Venkataranan Ramakrishna, Biological Physicist

Brad Roth
4 min readNov 30, 2018
Failed Physicist?

I was reading the November issue of APS News (A publication of the American Physical Society) when I noticed an article titled “Failed Physicist? From Biologist Turned Nobel Laureate to Author.” The article was about Venkataraman Ramakrishnan, winner of the 2009 Nobel Prize in Chemistry for “studies of the structure and function of the ribosome.” He received a PhD in physics before switching to biology. In the article, he calls himself a “failed physicist.”

Many readers of Intermediate Physics for Medicine and Biology may be in a similar position of having been trained in physics but now learning biology. Ramakrishnan provides an interesting case study in how to make such a transition. I looked up his biographical statement on the Nobel Prize website, and I reproduce excerpts below. Changing fields is not easy, but it is possible, and can ultimately lead to groundbreaking research.

[When Ramakrishna was growing up in India, he was looking for a university for his undergraduate studies.] A faculty member in the physics department in [the University of] Baroda, S.K. Shah, told me about a brand new curriculum they were introducing for their undergraduate course. It began with the Berkeley Physics Course, and was supplemented by the Feynman Lectures on Physics before moving on to more specialized areas. I therefore decided to enroll in the B.Sc. course in physics in Baroda, my hometown. Since I was only 16 when I began this course, I sensed that my parents, especially my father, were relieved that I was not leaving home….

I found myself tremendously interested by the articles in biology in Scientific American, to which I have subscribed off and on through the years. It appeared that hardly a month went by without a major breakthrough in the life sciences, whereas physics was having a hard time making any fundamental progress. Certainly I felt that if I continued in physics, I would be doing boring and tedious calculations rather than making really interesting advances. The result was that I felt so frustrated that I withdrew from my thesis work and spent an inordinate amount of time on extracurricular activities….

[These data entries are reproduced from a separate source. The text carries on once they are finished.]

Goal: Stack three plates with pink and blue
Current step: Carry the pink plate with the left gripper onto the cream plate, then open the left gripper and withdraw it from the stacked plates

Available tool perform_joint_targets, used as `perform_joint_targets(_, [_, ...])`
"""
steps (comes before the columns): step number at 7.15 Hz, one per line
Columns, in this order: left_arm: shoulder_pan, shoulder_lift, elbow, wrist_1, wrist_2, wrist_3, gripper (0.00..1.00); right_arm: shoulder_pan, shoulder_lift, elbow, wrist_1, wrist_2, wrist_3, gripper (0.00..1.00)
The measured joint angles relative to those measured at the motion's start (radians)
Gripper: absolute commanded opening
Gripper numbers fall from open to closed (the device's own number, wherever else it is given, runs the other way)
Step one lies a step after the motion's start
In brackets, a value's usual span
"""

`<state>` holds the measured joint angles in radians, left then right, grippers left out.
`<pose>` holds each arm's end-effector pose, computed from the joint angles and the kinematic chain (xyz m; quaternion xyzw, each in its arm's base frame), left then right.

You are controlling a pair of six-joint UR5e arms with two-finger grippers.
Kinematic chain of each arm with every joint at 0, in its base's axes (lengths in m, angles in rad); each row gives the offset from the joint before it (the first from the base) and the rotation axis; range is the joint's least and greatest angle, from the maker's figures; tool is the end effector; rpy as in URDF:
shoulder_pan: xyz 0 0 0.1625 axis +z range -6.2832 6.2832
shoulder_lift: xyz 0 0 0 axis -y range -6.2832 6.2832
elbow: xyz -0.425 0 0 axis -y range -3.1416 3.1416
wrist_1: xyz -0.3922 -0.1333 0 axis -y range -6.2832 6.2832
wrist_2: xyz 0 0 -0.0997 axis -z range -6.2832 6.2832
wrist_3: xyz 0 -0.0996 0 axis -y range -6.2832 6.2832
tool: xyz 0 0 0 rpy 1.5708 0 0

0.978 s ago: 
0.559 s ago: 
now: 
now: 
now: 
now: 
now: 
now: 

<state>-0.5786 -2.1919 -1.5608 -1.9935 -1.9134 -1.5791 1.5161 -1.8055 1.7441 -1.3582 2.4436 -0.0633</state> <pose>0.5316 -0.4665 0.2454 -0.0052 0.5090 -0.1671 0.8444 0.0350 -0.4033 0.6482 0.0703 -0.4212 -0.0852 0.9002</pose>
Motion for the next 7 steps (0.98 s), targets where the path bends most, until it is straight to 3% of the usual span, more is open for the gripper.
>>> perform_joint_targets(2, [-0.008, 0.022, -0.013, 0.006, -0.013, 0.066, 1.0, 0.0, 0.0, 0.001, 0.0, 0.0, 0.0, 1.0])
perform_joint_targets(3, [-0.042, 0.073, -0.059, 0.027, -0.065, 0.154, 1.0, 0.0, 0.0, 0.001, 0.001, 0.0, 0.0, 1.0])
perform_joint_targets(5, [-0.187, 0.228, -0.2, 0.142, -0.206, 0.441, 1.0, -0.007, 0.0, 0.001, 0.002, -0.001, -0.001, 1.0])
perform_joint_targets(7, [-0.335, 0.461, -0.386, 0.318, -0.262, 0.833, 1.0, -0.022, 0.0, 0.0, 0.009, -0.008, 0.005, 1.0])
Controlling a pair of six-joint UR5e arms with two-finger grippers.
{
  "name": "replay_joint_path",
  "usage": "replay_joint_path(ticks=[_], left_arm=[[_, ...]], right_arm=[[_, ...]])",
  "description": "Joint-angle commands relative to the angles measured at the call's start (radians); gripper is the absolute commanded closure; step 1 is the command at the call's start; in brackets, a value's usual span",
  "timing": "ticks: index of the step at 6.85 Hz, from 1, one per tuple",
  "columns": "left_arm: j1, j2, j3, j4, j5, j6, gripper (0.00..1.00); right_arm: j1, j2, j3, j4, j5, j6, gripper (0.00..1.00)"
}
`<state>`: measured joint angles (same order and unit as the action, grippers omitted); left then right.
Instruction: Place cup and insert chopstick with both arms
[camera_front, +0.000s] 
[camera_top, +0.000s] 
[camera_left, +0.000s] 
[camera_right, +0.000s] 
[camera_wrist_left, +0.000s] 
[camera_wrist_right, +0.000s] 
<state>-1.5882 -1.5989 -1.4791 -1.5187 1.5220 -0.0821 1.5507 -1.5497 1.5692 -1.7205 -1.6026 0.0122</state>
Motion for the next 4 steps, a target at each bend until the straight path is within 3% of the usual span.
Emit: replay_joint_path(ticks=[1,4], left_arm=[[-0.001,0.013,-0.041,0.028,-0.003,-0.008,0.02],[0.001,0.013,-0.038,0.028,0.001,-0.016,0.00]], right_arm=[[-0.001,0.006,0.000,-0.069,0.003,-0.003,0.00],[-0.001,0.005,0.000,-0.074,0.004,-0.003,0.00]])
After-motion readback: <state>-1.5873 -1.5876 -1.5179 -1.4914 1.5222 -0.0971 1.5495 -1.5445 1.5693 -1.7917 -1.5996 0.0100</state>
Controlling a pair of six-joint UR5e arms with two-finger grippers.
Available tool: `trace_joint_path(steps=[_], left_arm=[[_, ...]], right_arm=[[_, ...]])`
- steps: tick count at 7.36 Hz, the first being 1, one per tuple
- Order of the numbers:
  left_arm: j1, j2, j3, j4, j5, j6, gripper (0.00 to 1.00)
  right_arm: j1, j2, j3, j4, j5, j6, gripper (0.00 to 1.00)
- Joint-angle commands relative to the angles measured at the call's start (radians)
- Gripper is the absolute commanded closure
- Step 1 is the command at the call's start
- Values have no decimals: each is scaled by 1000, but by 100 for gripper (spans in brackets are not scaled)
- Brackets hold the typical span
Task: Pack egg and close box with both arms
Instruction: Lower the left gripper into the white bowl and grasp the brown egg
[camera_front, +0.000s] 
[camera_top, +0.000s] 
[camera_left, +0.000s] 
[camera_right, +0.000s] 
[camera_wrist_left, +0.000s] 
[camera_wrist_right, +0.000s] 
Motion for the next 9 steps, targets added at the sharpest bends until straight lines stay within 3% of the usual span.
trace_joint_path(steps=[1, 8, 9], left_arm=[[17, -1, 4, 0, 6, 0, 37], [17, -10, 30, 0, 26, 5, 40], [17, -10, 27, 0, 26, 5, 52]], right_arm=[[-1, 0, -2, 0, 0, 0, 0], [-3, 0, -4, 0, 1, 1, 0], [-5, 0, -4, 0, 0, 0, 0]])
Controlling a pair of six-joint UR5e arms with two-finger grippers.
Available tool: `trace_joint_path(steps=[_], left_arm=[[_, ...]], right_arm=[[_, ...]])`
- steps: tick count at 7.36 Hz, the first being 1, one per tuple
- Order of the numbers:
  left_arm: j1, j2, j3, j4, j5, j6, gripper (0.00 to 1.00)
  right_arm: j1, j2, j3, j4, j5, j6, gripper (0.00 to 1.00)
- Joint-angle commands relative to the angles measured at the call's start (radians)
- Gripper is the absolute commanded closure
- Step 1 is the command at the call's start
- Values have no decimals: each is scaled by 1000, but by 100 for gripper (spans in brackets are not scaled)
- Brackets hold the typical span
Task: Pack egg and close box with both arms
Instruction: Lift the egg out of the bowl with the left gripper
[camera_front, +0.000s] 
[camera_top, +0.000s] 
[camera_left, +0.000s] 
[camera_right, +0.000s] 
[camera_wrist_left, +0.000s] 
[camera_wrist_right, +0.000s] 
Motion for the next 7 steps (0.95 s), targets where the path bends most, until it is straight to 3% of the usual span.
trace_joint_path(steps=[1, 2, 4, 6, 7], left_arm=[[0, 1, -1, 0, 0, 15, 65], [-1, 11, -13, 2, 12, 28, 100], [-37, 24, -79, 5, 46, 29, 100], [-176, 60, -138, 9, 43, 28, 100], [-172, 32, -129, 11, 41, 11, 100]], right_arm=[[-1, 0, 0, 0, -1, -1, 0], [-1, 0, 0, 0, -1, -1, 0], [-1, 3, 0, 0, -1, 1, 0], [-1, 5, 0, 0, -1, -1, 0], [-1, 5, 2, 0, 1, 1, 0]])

[Ramakrishna eventually finished his BS in physics, and then obtained a PhD in Physics at Ohio University]…. By that time I had already decided I was going to switch to biology.

Since I hardly knew any biology, I felt I needed formal training of some sort. I could go to graduate school again, with the option of getting a second Ph.D. or go to medical school, which was ironic since I had turned down the opportunity to do precisely that when I was younger. I took the MCAT …. but despite scoring in the 99th percentile in all the subjects, I only got one interview (at Yale) because I was not a U.S. citizen or even a permanent resident at that point…. However, I had also written to a number of graduate programs. Many of them said that they would not accept someone who already had a Ph.D. The chairman of the Molecular Biophysics and Biochemistry … department at Yale, Franklin Hutchinson, wrote to me saying that while they could not take me as a graduate student, he would circulate my CV to faculty members for a potential postdoctoral position. Two of them responded: One was Don Engelman, and the other, ironically, was Tom Steitz, with whom I shared the Nobel Prize. Although I found their work very interesting, I thought doing a postdoc directly from a degree in physics would leave me with too narrow a background in biology to be an effective scientist. So when three schools accepted me into their graduate program, I chose to go to the University of California, San Diego (UCSD)…. During the first year, I did several lab rotations in biology and took as many undergraduate courses as I could possibly manage, including genetics, taught by Dan Lindsley, a well-known Drosophila geneticist, and biochemistry, where I was inspired by the brilliant and enthusiastic lectures of Paul Price.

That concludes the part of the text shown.